▸ **Data provided**
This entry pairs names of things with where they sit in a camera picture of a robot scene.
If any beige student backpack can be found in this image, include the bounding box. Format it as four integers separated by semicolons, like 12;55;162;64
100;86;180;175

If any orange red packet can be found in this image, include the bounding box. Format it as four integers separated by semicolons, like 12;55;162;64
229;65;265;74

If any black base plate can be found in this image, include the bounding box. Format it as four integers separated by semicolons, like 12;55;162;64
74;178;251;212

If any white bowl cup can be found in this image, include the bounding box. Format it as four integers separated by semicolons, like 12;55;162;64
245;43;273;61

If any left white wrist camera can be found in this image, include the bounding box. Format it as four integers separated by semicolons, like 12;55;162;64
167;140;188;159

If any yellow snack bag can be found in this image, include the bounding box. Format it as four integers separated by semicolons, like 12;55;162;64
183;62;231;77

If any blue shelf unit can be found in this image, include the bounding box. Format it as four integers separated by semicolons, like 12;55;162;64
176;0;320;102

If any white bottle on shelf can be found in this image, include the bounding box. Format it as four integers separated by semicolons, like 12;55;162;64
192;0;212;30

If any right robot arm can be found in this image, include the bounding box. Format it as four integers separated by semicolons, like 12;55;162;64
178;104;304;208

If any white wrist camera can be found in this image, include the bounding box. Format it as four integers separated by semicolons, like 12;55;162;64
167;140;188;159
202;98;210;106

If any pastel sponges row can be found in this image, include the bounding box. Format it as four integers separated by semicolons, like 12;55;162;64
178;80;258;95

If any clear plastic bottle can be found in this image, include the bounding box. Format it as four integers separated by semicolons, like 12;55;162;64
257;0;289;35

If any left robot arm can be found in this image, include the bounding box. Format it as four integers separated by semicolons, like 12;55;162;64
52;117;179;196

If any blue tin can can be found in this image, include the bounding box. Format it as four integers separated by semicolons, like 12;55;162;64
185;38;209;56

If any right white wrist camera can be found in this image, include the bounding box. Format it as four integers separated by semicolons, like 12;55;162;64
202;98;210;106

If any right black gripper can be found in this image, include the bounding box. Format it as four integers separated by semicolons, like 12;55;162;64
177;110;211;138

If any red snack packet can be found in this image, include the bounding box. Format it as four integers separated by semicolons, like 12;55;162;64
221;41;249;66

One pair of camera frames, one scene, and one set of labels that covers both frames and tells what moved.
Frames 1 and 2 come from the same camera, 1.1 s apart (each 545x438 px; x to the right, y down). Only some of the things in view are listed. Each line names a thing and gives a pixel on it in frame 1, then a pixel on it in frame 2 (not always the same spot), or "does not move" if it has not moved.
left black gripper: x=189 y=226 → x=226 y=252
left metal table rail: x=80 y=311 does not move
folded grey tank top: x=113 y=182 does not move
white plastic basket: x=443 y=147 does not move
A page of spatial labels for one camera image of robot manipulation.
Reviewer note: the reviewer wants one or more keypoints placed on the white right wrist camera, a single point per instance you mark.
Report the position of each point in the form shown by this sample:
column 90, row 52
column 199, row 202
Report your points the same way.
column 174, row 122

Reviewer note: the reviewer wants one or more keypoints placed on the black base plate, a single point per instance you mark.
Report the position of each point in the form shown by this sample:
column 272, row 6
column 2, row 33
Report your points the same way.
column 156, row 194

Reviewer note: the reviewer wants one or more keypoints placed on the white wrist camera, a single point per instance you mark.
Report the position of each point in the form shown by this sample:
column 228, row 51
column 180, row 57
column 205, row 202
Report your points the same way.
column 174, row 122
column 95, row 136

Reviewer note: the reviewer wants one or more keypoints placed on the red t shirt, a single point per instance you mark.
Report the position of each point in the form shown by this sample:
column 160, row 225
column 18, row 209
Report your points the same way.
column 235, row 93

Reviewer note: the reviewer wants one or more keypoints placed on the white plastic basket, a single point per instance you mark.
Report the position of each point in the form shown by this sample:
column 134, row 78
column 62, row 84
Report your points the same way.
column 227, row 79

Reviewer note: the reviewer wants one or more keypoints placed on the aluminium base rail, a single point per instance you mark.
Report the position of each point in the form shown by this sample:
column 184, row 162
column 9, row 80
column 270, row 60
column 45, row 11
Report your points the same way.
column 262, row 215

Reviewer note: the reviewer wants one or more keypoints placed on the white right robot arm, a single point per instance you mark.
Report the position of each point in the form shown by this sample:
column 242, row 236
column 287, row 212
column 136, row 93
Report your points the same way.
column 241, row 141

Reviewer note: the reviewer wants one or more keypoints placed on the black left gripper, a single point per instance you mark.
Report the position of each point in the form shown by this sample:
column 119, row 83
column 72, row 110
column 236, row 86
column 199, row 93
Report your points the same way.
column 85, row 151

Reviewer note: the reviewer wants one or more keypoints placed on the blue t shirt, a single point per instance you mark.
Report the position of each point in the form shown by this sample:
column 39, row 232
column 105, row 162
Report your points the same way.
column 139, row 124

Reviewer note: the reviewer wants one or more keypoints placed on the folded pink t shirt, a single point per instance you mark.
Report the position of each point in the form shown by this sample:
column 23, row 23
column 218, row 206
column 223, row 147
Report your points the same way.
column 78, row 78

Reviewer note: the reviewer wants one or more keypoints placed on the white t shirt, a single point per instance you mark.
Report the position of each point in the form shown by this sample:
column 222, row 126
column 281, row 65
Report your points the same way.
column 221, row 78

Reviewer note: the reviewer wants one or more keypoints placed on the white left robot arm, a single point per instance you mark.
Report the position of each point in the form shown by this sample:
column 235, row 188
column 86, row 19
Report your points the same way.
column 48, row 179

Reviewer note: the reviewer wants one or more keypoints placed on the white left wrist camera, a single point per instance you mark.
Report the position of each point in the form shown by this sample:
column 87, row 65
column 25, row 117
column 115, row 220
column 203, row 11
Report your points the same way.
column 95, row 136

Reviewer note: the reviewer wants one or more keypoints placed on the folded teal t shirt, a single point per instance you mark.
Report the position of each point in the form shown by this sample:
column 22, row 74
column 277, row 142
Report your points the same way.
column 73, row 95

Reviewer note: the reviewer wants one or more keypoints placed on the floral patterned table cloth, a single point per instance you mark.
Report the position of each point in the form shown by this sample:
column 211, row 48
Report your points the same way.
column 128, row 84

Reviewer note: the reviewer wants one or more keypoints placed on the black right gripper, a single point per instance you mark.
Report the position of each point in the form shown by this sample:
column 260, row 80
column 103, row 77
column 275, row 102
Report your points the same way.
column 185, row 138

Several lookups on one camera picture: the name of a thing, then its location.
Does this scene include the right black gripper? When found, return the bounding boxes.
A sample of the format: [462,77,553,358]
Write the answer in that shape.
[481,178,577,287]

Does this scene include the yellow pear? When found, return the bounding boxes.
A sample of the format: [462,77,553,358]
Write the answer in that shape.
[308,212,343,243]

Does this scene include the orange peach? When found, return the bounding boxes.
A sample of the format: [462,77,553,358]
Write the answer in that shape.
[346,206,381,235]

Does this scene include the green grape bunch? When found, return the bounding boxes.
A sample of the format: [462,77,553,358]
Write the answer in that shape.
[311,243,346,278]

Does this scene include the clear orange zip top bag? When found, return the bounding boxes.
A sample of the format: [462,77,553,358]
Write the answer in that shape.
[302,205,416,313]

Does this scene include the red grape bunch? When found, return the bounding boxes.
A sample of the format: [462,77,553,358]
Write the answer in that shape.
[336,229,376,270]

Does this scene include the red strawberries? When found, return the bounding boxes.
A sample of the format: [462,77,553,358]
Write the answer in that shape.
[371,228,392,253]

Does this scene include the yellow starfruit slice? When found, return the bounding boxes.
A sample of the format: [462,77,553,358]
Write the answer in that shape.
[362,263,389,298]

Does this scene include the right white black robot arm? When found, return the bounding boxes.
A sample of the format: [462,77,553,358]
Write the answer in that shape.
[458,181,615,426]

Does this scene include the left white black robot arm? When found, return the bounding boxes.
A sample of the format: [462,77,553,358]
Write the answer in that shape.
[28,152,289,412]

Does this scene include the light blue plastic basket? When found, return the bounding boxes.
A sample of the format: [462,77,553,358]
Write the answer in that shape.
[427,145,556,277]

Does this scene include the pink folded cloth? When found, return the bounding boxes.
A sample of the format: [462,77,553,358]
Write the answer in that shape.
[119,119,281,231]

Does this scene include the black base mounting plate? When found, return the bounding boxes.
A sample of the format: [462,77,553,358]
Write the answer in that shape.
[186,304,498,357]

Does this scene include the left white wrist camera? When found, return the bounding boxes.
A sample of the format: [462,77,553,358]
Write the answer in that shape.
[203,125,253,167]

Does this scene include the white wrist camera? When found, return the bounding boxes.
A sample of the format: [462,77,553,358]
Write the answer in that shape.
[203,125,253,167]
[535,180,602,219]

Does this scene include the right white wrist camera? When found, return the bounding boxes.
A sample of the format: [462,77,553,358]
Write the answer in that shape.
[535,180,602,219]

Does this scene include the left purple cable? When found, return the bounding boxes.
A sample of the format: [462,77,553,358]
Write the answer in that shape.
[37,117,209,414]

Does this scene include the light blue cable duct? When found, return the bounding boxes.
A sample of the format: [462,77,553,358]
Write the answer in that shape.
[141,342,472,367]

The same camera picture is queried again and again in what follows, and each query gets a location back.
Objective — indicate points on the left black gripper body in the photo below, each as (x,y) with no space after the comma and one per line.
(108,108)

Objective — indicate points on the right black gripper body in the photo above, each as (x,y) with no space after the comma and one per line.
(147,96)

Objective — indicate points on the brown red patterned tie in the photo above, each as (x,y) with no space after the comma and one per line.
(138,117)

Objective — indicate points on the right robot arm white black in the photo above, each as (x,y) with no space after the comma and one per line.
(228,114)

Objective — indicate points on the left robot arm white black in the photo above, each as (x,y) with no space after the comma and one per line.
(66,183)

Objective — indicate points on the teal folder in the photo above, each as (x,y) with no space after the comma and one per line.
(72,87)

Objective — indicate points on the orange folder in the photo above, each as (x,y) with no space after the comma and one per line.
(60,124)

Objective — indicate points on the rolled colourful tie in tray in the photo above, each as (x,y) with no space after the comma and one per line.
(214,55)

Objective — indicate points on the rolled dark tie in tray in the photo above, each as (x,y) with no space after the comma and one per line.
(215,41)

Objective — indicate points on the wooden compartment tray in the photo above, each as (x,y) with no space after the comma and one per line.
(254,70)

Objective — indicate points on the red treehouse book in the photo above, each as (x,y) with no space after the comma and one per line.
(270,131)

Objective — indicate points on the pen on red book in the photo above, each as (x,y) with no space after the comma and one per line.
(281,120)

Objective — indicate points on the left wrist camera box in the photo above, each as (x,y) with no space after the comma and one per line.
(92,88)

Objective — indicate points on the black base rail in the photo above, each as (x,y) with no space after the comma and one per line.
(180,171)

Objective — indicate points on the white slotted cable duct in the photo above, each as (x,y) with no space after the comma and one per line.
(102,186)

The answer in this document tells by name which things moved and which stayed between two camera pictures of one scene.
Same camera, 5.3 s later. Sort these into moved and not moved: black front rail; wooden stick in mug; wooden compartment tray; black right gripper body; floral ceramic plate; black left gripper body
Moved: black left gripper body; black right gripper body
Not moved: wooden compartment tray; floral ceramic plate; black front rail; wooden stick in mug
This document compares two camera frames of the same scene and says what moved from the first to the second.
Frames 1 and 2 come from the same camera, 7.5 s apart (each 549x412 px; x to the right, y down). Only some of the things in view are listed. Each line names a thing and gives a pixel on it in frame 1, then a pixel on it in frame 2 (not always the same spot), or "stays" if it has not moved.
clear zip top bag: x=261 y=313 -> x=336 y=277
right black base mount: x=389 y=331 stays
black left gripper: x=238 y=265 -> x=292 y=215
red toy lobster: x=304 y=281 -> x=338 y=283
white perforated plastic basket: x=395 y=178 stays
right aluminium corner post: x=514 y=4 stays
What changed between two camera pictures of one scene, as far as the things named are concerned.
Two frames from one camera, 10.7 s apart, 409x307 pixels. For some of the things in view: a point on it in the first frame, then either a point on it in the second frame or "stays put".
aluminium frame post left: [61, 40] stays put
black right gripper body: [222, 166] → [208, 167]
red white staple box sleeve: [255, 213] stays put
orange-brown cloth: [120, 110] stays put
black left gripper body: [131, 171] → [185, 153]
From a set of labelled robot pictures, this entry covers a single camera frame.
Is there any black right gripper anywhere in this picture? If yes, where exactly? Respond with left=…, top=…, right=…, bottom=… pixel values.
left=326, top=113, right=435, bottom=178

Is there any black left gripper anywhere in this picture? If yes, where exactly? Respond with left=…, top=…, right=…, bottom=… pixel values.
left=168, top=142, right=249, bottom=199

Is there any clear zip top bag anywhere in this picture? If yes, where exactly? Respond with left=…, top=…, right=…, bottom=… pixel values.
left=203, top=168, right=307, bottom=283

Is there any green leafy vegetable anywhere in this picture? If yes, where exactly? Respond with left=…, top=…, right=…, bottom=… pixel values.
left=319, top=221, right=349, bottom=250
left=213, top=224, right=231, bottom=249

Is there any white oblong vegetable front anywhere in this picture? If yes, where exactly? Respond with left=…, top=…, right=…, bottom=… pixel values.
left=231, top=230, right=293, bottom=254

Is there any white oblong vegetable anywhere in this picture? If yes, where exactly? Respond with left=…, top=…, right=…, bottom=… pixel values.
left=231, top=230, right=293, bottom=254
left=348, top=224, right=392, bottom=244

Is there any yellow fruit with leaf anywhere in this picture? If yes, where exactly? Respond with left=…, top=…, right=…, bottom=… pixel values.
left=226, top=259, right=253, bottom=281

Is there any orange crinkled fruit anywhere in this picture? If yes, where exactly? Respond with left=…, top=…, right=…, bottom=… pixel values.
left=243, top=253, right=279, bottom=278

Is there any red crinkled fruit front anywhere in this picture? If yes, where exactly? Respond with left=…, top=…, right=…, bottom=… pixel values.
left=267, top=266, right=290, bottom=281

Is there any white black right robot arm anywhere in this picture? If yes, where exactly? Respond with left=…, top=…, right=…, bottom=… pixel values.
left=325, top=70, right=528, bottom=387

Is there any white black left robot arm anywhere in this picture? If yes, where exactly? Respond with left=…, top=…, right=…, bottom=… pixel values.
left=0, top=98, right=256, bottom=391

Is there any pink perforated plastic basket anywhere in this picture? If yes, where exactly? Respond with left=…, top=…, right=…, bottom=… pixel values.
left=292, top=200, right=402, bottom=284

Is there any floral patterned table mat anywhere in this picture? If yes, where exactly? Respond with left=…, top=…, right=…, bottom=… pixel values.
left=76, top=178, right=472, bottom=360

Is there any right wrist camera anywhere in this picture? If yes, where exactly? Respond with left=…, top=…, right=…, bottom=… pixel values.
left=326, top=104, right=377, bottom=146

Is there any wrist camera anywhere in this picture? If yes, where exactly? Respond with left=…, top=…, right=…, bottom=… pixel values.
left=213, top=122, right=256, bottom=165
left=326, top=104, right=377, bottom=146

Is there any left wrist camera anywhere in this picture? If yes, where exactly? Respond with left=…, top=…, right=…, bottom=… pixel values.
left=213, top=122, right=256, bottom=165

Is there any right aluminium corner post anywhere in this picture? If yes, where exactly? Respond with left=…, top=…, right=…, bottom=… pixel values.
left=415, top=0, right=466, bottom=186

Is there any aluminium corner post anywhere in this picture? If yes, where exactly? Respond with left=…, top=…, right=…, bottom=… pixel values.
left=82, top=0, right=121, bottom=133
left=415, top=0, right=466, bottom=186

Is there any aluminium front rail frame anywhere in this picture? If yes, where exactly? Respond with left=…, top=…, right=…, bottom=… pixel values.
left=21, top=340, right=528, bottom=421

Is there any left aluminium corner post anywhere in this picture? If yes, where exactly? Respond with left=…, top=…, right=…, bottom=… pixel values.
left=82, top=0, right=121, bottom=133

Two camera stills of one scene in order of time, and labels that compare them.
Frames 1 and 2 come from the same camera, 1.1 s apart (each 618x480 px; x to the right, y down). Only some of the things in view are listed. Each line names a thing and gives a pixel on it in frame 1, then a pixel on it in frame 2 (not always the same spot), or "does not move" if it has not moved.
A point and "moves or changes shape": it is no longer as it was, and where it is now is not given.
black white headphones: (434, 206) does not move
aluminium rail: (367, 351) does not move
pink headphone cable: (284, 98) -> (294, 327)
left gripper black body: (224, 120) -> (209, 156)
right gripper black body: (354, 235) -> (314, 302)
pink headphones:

▸ **Work to be completed**
Wherever a line holds the word "gives", copy that line out of the entries above.

▸ **Response to this exercise**
Frames 1 and 2 come from the same camera, 1.1 s apart (each 545x438 px; x to the right, y down). Only some of the things in view are listed. Each line names a thing and gives a pixel on it in frame 1, then a pixel on it in frame 2 (not always the same spot), or "does not move" if it has not moved.
Frames 1 and 2 come from the same camera, 7.5 s apart (each 549x412 px; x to the right, y down). Only some of the things in view are listed. Each line names a thing and gives a pixel on it in frame 1, then a pixel on it in frame 2 (not always the same spot), or "stays" if it has not moved.
Frames 1 and 2 come from the same camera, 1.1 s apart (each 618x480 px; x to the right, y down). Only some of the things in view are listed. Each line names a thing and gives a pixel on it in frame 1, then a pixel on it in frame 2 (not always the same spot), or "does not move" if it has not moved.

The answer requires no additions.